Since then, I have not exactly been having fun. Almost all of the symptoms went after the first month, but true to glandular fever form the exhaustion stuck around for a long time – I am still battling with it now. Saying I’m tired is like an understatement. I don’t mean the tiredness of a sleepless night, or even that of a month of insomnia. I can only compare this type of tired to the full body ache following a three day festival binge. I have spent the last five months having to be so damn selective about what I spend my energy on, I could choose to cook myself dinner or shower or Skype my family but not all three. I had to stay at home from work when the lift was out because walking up a few flights of stairs would have ruined me. It was only at about month 4 that I managed to see friends, and it was only this month that I did five days in the office in a row (work has been amazing at letting me work from home whenever I needed it).

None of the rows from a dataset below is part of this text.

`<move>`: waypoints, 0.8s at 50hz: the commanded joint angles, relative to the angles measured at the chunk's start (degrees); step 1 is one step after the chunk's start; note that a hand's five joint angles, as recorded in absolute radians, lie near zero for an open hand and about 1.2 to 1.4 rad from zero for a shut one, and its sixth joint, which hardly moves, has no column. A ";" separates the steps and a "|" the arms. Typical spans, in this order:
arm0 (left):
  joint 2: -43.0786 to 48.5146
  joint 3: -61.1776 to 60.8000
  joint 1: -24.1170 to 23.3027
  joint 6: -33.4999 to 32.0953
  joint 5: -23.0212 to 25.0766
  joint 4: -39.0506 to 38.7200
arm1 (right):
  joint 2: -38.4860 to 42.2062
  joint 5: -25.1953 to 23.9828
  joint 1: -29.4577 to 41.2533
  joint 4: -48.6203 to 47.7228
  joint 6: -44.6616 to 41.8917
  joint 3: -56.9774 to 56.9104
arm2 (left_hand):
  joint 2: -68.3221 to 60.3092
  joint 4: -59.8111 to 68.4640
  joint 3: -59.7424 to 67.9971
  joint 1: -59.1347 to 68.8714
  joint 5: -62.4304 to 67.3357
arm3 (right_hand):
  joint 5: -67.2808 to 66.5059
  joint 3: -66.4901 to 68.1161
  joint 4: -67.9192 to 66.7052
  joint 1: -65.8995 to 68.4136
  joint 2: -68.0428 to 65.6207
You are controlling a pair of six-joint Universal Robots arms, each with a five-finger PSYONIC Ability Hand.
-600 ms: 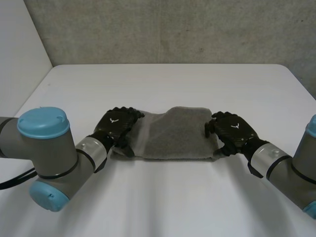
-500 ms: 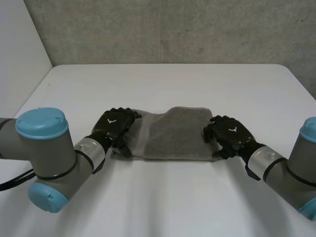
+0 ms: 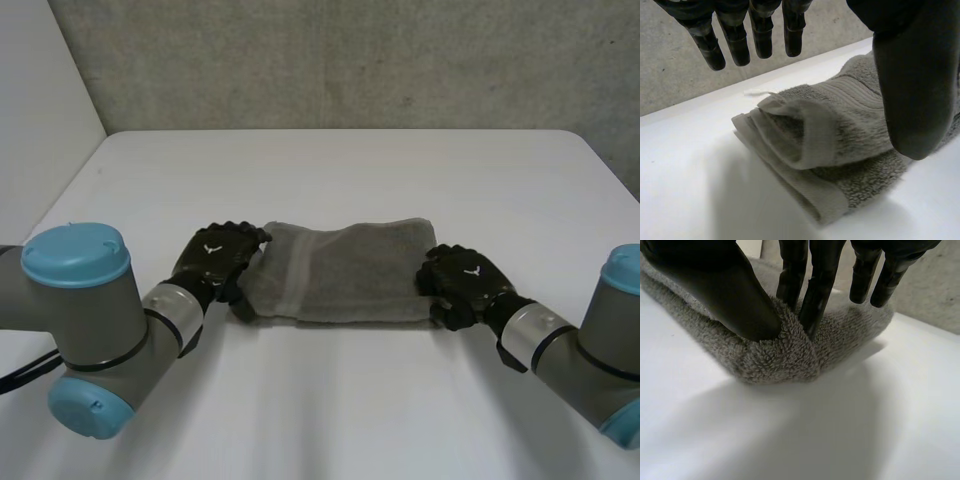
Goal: Fold the towel.
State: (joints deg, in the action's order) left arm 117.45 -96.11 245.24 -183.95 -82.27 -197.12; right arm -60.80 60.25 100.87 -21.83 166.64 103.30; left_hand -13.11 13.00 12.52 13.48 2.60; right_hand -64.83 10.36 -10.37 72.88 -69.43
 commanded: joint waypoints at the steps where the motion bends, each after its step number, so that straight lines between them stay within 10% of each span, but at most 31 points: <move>1: -1.26 -0.74 0.50 -0.01 0.01 -0.11 | -5.81 -3.02 -4.88 0.47 -0.26 2.51 | 2.89 -3.00 -2.52 -3.26 -2.39 | -5.17 -0.36 0.37 7.12 -10.57; 19: -2.66 -1.71 0.67 -0.01 0.01 -0.81 | -15.05 -8.39 -17.99 10.93 -16.17 -0.03 | 2.89 -3.00 -2.52 -3.26 -2.39 | -5.17 -0.36 0.37 7.12 -10.57; 40: -3.89 -2.15 1.55 0.08 -1.13 -0.90 | -1.36 -1.72 24.72 12.86 -14.33 -11.36 | 2.89 -3.00 -2.52 -3.26 -2.39 | -5.17 -0.36 0.37 7.12 -10.57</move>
State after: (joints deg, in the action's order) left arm 114.18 -98.17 246.49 -183.93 -83.22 -198.01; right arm -68.64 56.36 118.10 -8.51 152.91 92.79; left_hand -13.10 13.00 12.52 13.48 2.60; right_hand -65.37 10.36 -10.37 73.51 -73.41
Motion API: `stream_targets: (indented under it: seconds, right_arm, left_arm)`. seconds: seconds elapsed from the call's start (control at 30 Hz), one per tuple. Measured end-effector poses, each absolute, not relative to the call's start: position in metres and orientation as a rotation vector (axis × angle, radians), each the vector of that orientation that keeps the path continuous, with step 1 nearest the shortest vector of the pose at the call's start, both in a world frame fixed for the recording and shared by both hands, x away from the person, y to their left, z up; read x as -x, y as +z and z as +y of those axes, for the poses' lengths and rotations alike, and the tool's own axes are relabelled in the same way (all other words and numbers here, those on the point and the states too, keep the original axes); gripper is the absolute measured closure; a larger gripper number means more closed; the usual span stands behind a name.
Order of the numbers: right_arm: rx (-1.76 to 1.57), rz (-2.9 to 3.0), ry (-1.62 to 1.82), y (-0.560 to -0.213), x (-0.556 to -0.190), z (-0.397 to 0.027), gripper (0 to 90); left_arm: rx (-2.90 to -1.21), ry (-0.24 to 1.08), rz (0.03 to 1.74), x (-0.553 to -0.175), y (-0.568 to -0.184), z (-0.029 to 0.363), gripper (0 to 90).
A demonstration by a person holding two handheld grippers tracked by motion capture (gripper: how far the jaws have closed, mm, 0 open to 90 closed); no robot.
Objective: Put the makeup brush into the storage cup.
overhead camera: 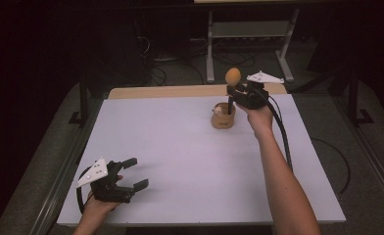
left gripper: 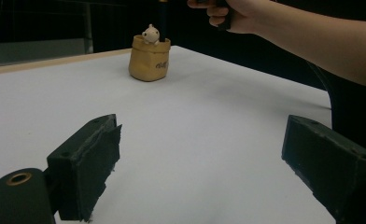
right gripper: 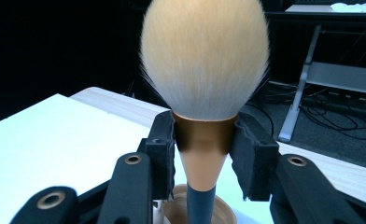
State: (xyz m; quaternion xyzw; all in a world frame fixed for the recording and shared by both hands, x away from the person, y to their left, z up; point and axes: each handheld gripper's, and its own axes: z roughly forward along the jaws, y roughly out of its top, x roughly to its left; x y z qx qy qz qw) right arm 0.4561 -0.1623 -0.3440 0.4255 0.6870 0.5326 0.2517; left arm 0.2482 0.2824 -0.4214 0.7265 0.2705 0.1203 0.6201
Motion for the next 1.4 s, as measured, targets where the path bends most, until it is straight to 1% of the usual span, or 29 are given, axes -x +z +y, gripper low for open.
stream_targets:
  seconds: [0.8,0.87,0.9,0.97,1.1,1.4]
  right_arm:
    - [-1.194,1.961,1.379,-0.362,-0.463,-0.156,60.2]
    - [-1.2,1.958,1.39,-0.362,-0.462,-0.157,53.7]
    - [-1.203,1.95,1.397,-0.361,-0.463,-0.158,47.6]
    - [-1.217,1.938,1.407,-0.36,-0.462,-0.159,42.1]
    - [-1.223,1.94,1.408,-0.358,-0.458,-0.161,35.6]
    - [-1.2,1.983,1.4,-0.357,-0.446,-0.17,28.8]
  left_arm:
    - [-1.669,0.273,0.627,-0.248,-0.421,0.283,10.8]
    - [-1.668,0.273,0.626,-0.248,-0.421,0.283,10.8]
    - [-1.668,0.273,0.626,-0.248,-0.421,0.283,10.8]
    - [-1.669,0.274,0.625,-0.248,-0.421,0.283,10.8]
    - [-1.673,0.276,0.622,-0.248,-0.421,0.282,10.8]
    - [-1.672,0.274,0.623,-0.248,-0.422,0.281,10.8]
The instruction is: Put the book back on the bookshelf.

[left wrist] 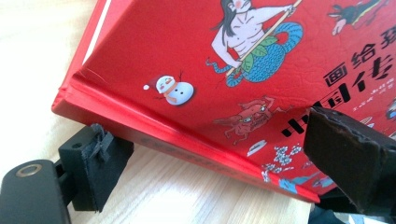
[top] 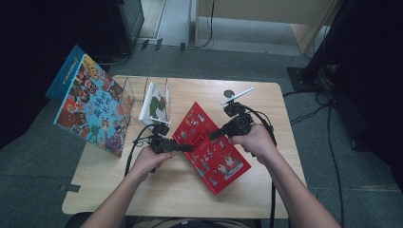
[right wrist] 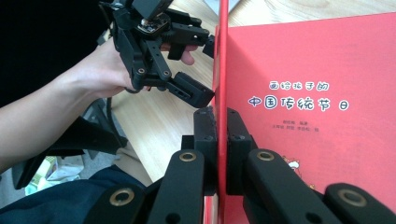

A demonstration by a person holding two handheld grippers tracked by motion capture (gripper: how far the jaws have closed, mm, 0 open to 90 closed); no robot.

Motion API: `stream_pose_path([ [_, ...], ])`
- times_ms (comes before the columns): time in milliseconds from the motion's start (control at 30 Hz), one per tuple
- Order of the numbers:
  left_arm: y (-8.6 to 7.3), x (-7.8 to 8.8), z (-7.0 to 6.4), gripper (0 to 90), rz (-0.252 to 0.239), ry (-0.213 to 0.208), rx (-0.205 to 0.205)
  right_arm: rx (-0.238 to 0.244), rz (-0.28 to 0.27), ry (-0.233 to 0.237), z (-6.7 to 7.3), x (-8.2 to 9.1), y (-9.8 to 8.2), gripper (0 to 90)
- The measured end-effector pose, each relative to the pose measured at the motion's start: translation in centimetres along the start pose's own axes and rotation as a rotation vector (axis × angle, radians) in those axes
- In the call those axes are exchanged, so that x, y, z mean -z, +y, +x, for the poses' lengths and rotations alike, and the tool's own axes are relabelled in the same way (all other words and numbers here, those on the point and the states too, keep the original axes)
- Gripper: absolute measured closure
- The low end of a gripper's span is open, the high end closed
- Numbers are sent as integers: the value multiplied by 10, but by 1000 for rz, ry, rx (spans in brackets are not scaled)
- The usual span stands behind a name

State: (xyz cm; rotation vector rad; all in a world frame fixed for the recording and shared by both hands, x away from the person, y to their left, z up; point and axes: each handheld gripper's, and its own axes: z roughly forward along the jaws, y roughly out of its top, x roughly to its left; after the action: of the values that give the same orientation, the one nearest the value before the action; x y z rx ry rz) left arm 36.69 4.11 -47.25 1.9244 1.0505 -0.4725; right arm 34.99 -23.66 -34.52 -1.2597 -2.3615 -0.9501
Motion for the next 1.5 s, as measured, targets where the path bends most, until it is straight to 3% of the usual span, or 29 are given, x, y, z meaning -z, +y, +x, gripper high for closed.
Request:
stream_pose_path([
  [67,2,2,0,93,-4,-17,1,7,-11,11,1,2,0,879],
  [267,4,9,-4,95,-10,-18,-25,43,-25,33,4,5,-2,871],
  [333,6,13,-6,91,-37,-40,-28,61,-35,43,4,6,-4,872],
  [400,9,19,-8,95,-71,-74,-47,71,-38,55,5,6,-6,883],
  [500,13,29,-15,100,-120,-39,-110,96,-55,79,4,6,-9,888],
  [733,14,44,-12,265,-154,-50,-128,130,-44,110,-4,0,-13,889],
  [933,14,53,-14,399,-157,-51,-173,185,-47,123,-16,-2,-16,886],
  [1033,16,57,-18,456,-151,-40,-220,203,-34,116,-20,-3,-17,868],
  [1300,23,63,-26,588,-119,-41,-244,208,-15,43,-29,-8,-17,749],
  [1500,27,65,-33,687,-100,-74,-276,225,-15,22,-39,-12,-18,664],
])
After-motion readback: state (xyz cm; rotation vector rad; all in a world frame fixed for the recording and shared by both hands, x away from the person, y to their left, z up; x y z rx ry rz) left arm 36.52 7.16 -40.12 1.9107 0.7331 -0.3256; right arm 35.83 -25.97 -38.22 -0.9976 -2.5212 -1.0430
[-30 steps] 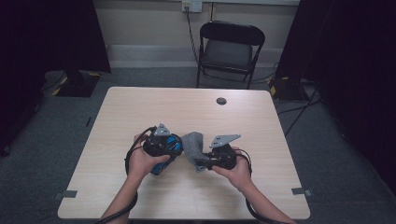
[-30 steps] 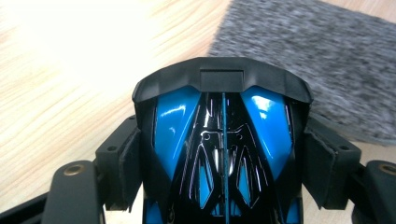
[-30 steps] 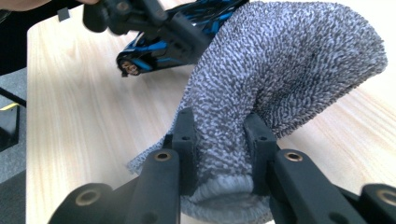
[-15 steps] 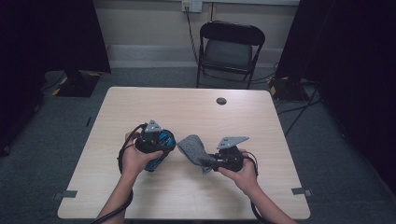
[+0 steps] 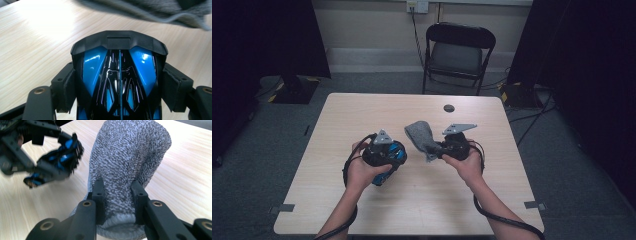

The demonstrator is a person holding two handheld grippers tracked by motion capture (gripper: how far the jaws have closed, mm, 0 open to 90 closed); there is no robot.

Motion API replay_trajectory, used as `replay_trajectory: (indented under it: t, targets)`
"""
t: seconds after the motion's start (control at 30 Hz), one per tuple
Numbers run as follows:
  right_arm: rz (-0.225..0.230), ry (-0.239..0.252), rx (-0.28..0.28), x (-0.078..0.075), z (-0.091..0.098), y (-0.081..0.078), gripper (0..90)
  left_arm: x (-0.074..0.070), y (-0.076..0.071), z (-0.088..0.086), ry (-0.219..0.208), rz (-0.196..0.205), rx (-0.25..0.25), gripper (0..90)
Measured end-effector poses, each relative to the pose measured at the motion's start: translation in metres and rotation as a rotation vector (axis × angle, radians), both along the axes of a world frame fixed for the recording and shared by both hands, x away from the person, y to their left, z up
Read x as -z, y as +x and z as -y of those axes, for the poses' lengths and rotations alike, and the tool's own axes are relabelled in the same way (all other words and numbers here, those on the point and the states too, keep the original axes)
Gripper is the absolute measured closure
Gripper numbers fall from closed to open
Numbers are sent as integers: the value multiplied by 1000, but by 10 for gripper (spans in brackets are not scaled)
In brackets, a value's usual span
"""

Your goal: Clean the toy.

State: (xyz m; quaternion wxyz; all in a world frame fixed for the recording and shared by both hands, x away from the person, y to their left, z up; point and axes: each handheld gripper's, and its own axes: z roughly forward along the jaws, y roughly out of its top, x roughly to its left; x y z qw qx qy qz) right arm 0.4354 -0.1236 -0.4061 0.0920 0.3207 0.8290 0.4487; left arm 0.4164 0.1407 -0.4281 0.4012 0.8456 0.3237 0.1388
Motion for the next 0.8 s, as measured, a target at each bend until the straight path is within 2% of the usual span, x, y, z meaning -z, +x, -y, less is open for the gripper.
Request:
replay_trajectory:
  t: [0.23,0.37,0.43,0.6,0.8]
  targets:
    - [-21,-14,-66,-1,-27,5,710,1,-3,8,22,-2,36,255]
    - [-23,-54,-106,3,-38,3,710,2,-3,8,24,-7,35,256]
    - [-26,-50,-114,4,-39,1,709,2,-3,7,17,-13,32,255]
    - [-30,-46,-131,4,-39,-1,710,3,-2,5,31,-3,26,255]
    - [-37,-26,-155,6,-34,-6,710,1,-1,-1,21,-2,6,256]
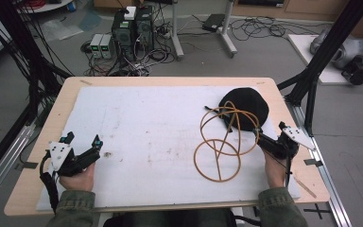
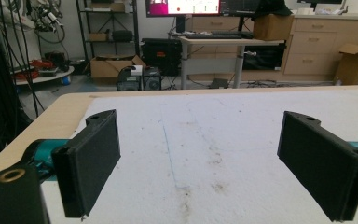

I have struggled so much with this exhaustion thing. I am a deeply independent person, and all of the sudden having to be so reliant on my boyfriend to just exist was a challenge. Normally if I am tired or things are not going my way I can push through, just working harder or longer is the solution. But with this I just can’t. The other part that has been a struggle is that all of my previous mental health coping mechanisms require energy. How can you possibly boost your mood when you can’t get up off the couch and even switching shows on Netflix seems like too much? I have found this year really, really hard.
I am not used to being weak, not used to crying in front of people and being so totally unable to help myself.
I think my low point was sitting on the couch crying that I felt like a terrible friend, employee, daughter, sister and girlfriend because I couldn’t contribute anything. I was cancelling all plans and didn’t have the energy to even respond to the well wishes let alone reach out to people in the way that I normally would. It has been a very introspective and challenging year.
Where am I at now? Well, I have only cried from exhaustion once this week so that must mean I am improving. But seriously I am miles and miles better. I am back to working full time, managed a weekend away in Belfast last weekend, can drink again and I sometimes have left over energy to clean or blog or work on Zeal & Heart. I think this is the best ‘work life balance’ I have ever had, I have to be ruthless about how much I do – hoarding my energy like a miserly dragon. The difference is now I can see light at the end of the tunnel. I am slowly feeling more in control of my health again, and with my current energy levels I can at least fake being a functioning human.
So…that was my health update. 2019, you can get fucked.